From the line that contains "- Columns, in" down to the final line below, please repeat each line exactly and nothing more, with no pictures.

──────── Data

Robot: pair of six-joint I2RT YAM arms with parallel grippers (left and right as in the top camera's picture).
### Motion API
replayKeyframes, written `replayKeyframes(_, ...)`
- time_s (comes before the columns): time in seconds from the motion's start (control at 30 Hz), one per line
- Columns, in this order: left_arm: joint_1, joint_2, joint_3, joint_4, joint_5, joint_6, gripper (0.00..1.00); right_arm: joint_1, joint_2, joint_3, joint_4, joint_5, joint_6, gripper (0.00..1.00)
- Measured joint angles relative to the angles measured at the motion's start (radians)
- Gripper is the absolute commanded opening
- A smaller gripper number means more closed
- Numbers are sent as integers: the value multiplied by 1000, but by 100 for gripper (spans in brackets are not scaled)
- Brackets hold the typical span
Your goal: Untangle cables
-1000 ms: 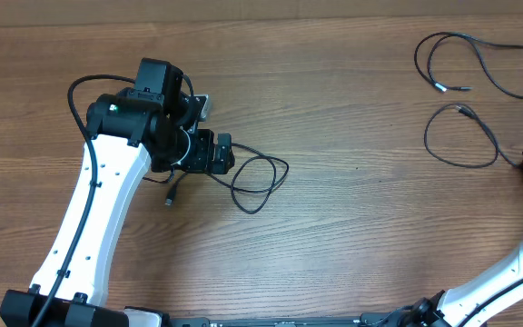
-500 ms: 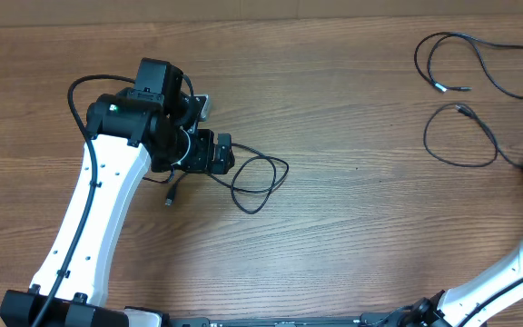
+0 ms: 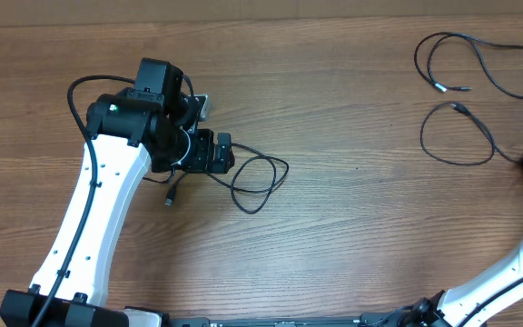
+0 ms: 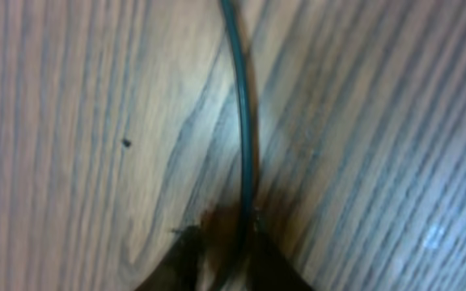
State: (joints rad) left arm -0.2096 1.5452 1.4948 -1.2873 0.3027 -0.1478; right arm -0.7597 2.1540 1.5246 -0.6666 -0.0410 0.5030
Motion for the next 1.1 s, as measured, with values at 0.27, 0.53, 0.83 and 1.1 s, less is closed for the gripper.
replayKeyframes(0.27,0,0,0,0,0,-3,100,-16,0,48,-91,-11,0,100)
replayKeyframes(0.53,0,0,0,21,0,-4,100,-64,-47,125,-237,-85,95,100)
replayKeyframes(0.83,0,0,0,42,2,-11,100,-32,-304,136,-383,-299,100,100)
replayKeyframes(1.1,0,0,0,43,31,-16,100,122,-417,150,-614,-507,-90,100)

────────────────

- [Completed task]
- Columns, in this order: left_arm: joint_1, joint_2, joint_3, joint_4, joint_5, joint_6, gripper (0.00..1.00); right_arm: joint_1, joint_2, joint_3, joint_4, joint_5, joint_6, gripper (0.00..1.00)
- Measured joint angles relative to the angles measured at the motion's start (radians)
- Gripper is the absolute commanded opening
- A smaller gripper number means more closed
- Numbers are sent as integers: the value multiplied by 1000, but by 100 for gripper (spans in brackets are not scaled)
- Brackets hold the typical span
Your goal: Untangle cables
-1000 ms: 
-500 ms: 
+0 ms: 
+0 ms: 
State: (joints rad) left arm -0.2096 1.5452 1.4948 -1.2873 0.3027 -0.1478; right arm -0.7597 2.1540 1.5246 -0.6666 -0.0410 0.5030
Motion for the next 1.1 s, as measured, with values at 0.27, 0.53, 0.83 and 1.1 s, less is closed for the gripper.
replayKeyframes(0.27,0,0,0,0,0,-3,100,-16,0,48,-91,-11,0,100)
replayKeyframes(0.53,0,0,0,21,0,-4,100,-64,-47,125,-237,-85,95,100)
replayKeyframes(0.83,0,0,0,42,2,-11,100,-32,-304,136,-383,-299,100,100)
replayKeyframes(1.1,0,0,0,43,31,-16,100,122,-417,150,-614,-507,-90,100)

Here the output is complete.